It turns out many people can.  The citizens of Ferndale and Petrolia have come out in force to oppose the project.  As Colin notes, they have objected to the road building, the environmental impacts, the disruptive nature of big turbines in their pastoral country, and doing business with a large, multi-national corporation that they don’t trust.  Editorials have appeared in our local paper entitled, “I don’t want ShellWind in my backyard,” and “NIMBY and proud of it.”  Because we’ve written and spoken in favor of the project, some have called us out for “attacking” local citizens and their interests.  It’s an unfamiliar situation for me personally and for the lab.

The good news is that we’ve been able to start a civil dialogue with some of the project’s opponents that I hope will allow cooler heads to prevail.  But how this will play out is anyone’s guess.  We’ll keep you informed in subsequent newsletters.

In other, calmer news, Andrea Alstone reports on progress in upgrading our hydrogen station so that we can achieve 700 bar refueling.  That will mean we can drive our Toyota fuel cell car to the Bay Area, refuel at the AC Transit or Berkeley station, and drive home.  Since we travel to the Bay Area frequently, this will be the first long distance fuel cell commute in the world.  Richard Engel reports on our efforts to take our hydrogen/fuel cell curriculum to a national audience through an NSF grant.  Finally, Jim Zoellick reports on our RESCO project that is coming to fruition with the publication of our strategic renewable energy plan for Humboldt County.
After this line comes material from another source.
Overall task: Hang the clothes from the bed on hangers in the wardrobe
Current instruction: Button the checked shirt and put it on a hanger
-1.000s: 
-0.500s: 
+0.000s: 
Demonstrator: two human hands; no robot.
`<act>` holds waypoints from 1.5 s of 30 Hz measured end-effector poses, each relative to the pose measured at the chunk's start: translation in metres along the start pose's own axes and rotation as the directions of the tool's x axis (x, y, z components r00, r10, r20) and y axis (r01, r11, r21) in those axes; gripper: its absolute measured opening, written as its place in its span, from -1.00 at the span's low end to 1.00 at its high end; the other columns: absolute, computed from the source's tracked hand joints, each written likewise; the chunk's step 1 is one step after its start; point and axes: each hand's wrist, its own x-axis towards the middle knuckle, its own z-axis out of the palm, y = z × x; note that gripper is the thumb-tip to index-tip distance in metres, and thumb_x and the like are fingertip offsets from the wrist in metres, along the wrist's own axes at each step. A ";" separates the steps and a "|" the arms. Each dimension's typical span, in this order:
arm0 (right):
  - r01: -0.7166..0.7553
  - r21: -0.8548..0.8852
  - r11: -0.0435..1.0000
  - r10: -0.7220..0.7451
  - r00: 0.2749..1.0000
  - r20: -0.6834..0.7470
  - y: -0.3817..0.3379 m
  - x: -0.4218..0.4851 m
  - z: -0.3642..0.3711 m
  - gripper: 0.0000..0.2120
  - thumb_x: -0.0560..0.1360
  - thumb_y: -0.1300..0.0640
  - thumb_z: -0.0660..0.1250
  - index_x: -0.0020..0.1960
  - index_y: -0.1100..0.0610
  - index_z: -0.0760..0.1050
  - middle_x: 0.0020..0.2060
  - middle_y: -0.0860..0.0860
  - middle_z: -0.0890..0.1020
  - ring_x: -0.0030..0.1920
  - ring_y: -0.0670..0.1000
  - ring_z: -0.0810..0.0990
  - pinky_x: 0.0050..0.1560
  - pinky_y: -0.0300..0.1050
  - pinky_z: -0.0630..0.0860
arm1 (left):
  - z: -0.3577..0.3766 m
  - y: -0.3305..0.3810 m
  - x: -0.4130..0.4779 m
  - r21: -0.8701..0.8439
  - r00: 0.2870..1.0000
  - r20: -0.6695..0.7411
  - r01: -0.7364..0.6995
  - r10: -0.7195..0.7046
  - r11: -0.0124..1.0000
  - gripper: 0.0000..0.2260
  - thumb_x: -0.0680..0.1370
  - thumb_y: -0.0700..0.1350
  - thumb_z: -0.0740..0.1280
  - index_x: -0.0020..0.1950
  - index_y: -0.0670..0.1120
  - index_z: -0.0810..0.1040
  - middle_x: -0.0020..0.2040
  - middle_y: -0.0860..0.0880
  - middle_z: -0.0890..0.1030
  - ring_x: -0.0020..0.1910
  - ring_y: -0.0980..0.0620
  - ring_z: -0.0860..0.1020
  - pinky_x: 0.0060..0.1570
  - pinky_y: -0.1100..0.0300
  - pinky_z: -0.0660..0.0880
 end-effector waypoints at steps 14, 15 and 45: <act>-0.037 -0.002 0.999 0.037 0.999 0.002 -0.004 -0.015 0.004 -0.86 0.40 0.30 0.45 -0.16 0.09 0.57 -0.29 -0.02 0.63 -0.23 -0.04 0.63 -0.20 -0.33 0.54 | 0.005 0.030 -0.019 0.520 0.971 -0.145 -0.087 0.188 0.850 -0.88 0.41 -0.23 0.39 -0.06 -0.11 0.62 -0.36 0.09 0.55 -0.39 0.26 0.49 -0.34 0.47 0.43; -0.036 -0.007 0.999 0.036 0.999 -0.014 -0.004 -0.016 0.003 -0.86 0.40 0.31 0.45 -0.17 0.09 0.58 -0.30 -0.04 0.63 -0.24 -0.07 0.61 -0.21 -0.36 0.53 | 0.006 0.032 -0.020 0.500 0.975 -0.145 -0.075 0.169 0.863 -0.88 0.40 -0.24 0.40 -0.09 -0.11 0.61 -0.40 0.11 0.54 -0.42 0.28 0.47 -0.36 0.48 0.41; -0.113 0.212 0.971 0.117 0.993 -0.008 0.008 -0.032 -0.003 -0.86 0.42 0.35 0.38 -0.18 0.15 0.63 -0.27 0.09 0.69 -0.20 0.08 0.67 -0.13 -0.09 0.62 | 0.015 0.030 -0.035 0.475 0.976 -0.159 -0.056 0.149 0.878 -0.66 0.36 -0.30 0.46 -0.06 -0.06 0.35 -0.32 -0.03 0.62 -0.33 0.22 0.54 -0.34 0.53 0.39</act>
Last newsletter, written in December, I wrote about the sunniest fall and early winter ever.  Now our more usual winter weather has returned with a vengeance.  It’s pouring as I write this and flood warnings are posted.  As everything here in Humboldt turns electric green, I wish you some refreshing spring rain and flowers to come.

Humboldt County Clean Energy Futures

Humboldt Bay Power Plant

RESCO Project Manager Jim Zoellick stands next to a 10 MW Natural Gas generator, one of sixteen that were recently installed by PG&E to replace the aging power plant at King Salmon south of Eureka. The generators will be a good match to intermittent renewable energy like wind and wave power. (Photo credit Jim Zoellick)

The Humboldt County Renewable Energy Secure Community (RESCO) project gives all of us at SERC a welcome opportunity to focus our effort on the community where we live, work, and play. The goal of the RESCO project is to forge a strategic plan for Humboldt County to develop clean and renewable energy resources that meet at least 75% of our electricity needs and a significant fraction of our heating and transportation needs. Our main project partner is the Redwood Coast Energy Authority (RCEA). RCEA is focused on political and strategic issues; SERC is doing the technical and economic work.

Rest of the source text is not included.